| Directions |
Every entry must be reproduced word for word.

| Working data |
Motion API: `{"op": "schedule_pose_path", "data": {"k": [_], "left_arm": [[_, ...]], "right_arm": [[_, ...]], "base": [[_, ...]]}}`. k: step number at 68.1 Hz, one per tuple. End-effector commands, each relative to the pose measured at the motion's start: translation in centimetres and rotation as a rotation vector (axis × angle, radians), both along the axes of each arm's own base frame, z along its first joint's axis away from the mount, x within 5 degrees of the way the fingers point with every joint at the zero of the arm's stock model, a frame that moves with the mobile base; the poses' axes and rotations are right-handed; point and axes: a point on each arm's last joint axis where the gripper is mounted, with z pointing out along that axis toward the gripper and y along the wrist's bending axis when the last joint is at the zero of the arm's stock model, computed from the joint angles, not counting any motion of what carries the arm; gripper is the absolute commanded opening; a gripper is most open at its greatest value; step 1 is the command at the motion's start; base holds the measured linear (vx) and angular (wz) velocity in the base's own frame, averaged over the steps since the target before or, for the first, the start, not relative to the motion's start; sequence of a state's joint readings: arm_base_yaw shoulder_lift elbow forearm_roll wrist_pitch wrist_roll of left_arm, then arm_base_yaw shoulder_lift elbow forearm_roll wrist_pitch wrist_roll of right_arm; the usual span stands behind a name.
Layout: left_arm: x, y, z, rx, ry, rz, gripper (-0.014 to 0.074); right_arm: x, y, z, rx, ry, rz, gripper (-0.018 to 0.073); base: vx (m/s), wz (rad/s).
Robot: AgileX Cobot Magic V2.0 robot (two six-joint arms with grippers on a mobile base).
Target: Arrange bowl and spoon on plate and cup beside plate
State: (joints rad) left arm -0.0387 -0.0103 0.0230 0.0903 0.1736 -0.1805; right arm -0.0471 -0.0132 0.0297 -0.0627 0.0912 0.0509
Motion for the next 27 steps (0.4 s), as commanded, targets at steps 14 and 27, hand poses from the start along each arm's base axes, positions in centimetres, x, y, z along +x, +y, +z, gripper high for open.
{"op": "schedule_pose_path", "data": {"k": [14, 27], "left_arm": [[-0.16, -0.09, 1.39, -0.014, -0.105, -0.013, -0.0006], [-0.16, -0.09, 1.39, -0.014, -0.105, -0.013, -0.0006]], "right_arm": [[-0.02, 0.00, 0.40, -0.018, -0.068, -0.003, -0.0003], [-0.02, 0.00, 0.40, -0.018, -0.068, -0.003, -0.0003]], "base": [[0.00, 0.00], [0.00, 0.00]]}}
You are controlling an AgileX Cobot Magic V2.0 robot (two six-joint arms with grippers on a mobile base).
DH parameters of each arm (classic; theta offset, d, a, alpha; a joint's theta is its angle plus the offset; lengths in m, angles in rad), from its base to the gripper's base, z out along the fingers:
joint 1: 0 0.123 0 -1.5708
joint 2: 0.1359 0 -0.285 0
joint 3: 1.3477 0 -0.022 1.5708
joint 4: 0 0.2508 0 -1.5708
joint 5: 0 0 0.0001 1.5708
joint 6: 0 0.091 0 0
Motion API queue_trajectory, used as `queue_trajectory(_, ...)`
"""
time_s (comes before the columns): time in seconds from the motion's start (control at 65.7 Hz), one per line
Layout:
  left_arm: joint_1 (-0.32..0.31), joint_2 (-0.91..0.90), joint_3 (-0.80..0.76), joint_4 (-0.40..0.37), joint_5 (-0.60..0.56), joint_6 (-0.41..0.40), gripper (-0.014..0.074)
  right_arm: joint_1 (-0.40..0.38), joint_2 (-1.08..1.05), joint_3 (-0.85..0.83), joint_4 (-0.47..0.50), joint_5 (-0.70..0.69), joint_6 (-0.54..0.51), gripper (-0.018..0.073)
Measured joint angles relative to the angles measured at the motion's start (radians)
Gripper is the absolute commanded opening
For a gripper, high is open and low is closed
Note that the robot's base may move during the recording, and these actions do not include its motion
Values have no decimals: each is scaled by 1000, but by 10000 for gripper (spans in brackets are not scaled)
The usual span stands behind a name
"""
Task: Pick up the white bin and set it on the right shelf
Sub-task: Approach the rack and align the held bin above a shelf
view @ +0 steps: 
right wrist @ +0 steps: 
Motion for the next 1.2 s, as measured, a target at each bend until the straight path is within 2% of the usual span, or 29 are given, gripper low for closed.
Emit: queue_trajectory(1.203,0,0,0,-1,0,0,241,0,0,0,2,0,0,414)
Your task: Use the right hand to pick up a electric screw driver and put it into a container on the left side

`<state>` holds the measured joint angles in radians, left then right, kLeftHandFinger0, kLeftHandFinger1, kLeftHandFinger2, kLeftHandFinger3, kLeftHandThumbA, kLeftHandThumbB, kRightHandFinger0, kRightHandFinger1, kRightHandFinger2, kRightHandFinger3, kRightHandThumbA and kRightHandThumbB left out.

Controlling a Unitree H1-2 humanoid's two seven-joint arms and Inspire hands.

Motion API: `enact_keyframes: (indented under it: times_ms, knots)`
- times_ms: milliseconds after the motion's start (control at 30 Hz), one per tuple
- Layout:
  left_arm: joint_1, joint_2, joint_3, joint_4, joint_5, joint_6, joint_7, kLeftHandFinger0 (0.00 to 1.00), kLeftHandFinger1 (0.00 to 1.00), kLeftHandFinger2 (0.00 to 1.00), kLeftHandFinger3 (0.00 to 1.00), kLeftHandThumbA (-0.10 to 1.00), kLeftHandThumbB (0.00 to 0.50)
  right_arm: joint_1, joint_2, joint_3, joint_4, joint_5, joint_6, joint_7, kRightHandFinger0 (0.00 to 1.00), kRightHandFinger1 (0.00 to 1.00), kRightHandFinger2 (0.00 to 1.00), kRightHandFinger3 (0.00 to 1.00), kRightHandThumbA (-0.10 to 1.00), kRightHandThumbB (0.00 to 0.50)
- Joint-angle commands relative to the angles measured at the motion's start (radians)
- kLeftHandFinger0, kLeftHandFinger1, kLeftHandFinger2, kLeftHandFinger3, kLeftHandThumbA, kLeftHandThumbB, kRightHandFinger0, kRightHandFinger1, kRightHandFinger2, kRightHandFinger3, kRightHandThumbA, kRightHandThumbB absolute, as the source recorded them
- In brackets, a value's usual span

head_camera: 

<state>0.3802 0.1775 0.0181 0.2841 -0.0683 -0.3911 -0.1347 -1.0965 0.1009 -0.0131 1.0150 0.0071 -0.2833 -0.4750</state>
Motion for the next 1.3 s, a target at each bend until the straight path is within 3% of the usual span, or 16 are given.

| Worked solution |
Motion API: `{"op": "schedule_pose_path", "data": {"k": [_], "left_arm": [[_, ...]], "right_arm": [[_, ...]], "base": [[_, ...]]}}`. k: step number at 68.1 Hz, one per tuple. End-effector commands, each relative to the pose measured at the motion's start: translation in centimetres and rotation as a rotation vector (axis × angle, radians), both along the axes of each arm's own base frame, z along its first joint's axis away from the mount, x within 5 degrees of the way the fingers point with every joint at the zero of the arm's stock model, a frame that moves with the mobile base; the poses' axes and rotations are right-handed; point and axes: a point on each arm's last joint axis where the gripper is mounted, with z pointing out along that axis toward the gripper and y along the wrist's bending axis when the last joint is at the zero of the arm's stock model, computed from the joint angles, not counting any motion of what carries the arm; gripper is the absolute commanded opening; a gripper is most open at its greatest value; step 1 is the command at the motion's start; base holds the measured linear (vx) and angular (wz) velocity in the base's own frame, averaged over the steps since the target before or, for the first, the start, not relative to the motion's start; sequence of a state's joint readings: arm_base_yaw shoulder_lift elbow forearm_roll wrist_pitch wrist_roll of left_arm, then arm_base_yaw shoulder_lift elbow forearm_roll wrist_pitch wrist_roll of right_arm; the usual span stands behind a name.
Layout: left_arm: x, y, z, rx, ry, rz, gripper (-0.014 to 0.074); right_arm: x, y, z, rx, ry, rz, gripper (-0.018 to 0.073); base: vx (m/s), wz (rad/s).
Robot: AgileX Cobot Magic V2.0 robot (two six-joint arms with grippers on a mobile base).
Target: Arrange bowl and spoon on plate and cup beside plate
State: (joints rad) left arm -0.0387 -0.0103 0.0230 0.0903 0.1736 -0.1805; right arm -0.0471 -0.0132 0.0297 -0.0627 0.0912 0.0509
Motion for the next 27 steps (0.4 s), as commanded, targets at steps 14 and 27, hand poses from the start along each arm's base axes, positions in centimetres, x, y, z along +x, +y, +z, gripper high for open.
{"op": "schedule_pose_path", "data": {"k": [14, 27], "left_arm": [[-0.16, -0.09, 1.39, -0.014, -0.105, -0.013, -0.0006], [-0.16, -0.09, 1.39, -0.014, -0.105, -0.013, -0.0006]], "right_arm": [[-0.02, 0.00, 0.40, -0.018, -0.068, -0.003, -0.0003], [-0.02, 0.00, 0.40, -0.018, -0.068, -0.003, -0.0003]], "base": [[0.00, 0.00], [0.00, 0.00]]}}
You are controlling an AgileX Cobot Magic V2.0 robot (two six-joint arms with grippers on a mobile base).
DH parameters of each arm (classic; theta offset, d, a, alpha; a joint's theta is its angle plus the offset; lengths in m, angles in rad), from its base to the gripper's base, z out along the fingers:
joint 1: 0 0.123 0 -1.5708
joint 2: 0.1359 0 -0.285 0
joint 3: 1.3477 0 -0.022 1.5708
joint 4: 0 0.2508 0 -1.5708
joint 5: 0 0 0.0001 1.5708
joint 6: 0 0.091 0 0
Motion API queue_trajectory, used as `queue_trajectory(_, ...)`
"""
time_s (comes before the columns): time in seconds from the motion's start (control at 65.7 Hz), one per line
Layout:
  left_arm: joint_1 (-0.32..0.31), joint_2 (-0.91..0.90), joint_3 (-0.80..0.76), joint_4 (-0.40..0.37), joint_5 (-0.60..0.56), joint_6 (-0.41..0.40), gripper (-0.014..0.074)
  right_arm: joint_1 (-0.40..0.38), joint_2 (-1.08..1.05), joint_3 (-0.85..0.83), joint_4 (-0.47..0.50), joint_5 (-0.70..0.69), joint_6 (-0.54..0.51), gripper (-0.018..0.073)
Measured joint angles relative to the angles measured at the motion's start (radians)
Gripper is the absolute commanded opening
For a gripper, high is open and low is closed
Note that the robot's base may move during the recording, and these actions do not include its motion
Values have no decimals: each is scaled by 1000, but by 10000 for gripper (spans in brackets are not scaled)
The usual span stands behind a name
"""
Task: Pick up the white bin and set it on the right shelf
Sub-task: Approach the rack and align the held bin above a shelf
view @ +0 steps: 
right wrist @ +0 steps: 
Motion for the next 1.2 s, as measured, a target at each bend until the straight path is within 2% of the usual span, or 29 are given, gripper low for closed.
Emit: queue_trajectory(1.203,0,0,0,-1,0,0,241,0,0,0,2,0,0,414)
Your task: Use the right hand to pick up a electric screw driver and put it into a container on the left side

`<state>` holds the measured joint angles in radians, left then right, kLeftHandFinger0, kLeftHandFinger1, kLeftHandFinger2, kLeftHandFinger3, kLeftHandThumbA, kLeftHandThumbB, kRightHandFinger0, kRightHandFinger1, kRightHandFinger2, kRightHandFinger3, kRightHandThumbA and kRightHandThumbB left out.

Controlling a Unitree H1-2 humanoid's two seven-joint arms and Inspire hands.

Motion API: `enact_keyframes: (indented under it: times_ms, knots)`
- times_ms: milliseconds after the motion's start (control at 30 Hz), one per tuple
- Layout:
  left_arm: joint_1, joint_2, joint_3, joint_4, joint_5, joint_6, joint_7, kLeftHandFinger0 (0.00 to 1.00), kLeftHandFinger1 (0.00 to 1.00), kLeftHandFinger2 (0.00 to 1.00), kLeftHandFinger3 (0.00 to 1.00), kLeftHandThumbA (-0.10 to 1.00), kLeftHandThumbB (0.00 to 0.50)
  right_arm: joint_1, joint_2, joint_3, joint_4, joint_5, joint_6, joint_7, kRightHandFinger0 (0.00 to 1.00), kRightHandFinger1 (0.00 to 1.00), kRightHandFinger2 (0.00 to 1.00), kRightHandFinger3 (0.00 to 1.00), kRightHandThumbA (-0.10 to 1.00), kRightHandThumbB (0.00 to 0.50)
- Joint-angle commands relative to the angles measured at the motion's start (radians)
- kLeftHandFinger0, kLeftHandFinger1, kLeftHandFinger2, kLeftHandFinger3, kLeftHandThumbA, kLeftHandThumbB, kRightHandFinger0, kRightHandFinger1, kRightHandFinger2, kRightHandFinger3, kRightHandThumbA, kRightHandThumbB absolute, as the source recorded them
- In brackets, a value's usual span

head_camera: 

<state>0.3802 0.1775 0.0181 0.2841 -0.0683 -0.3911 -0.1347 -1.0965 0.1009 -0.0131 1.0150 0.0071 -0.2833 -0.4750</state>
Motion for the next 1.3 s, a target at each bend until the straight path is within 3% of the usual span, or 16 are given.

This output is finished.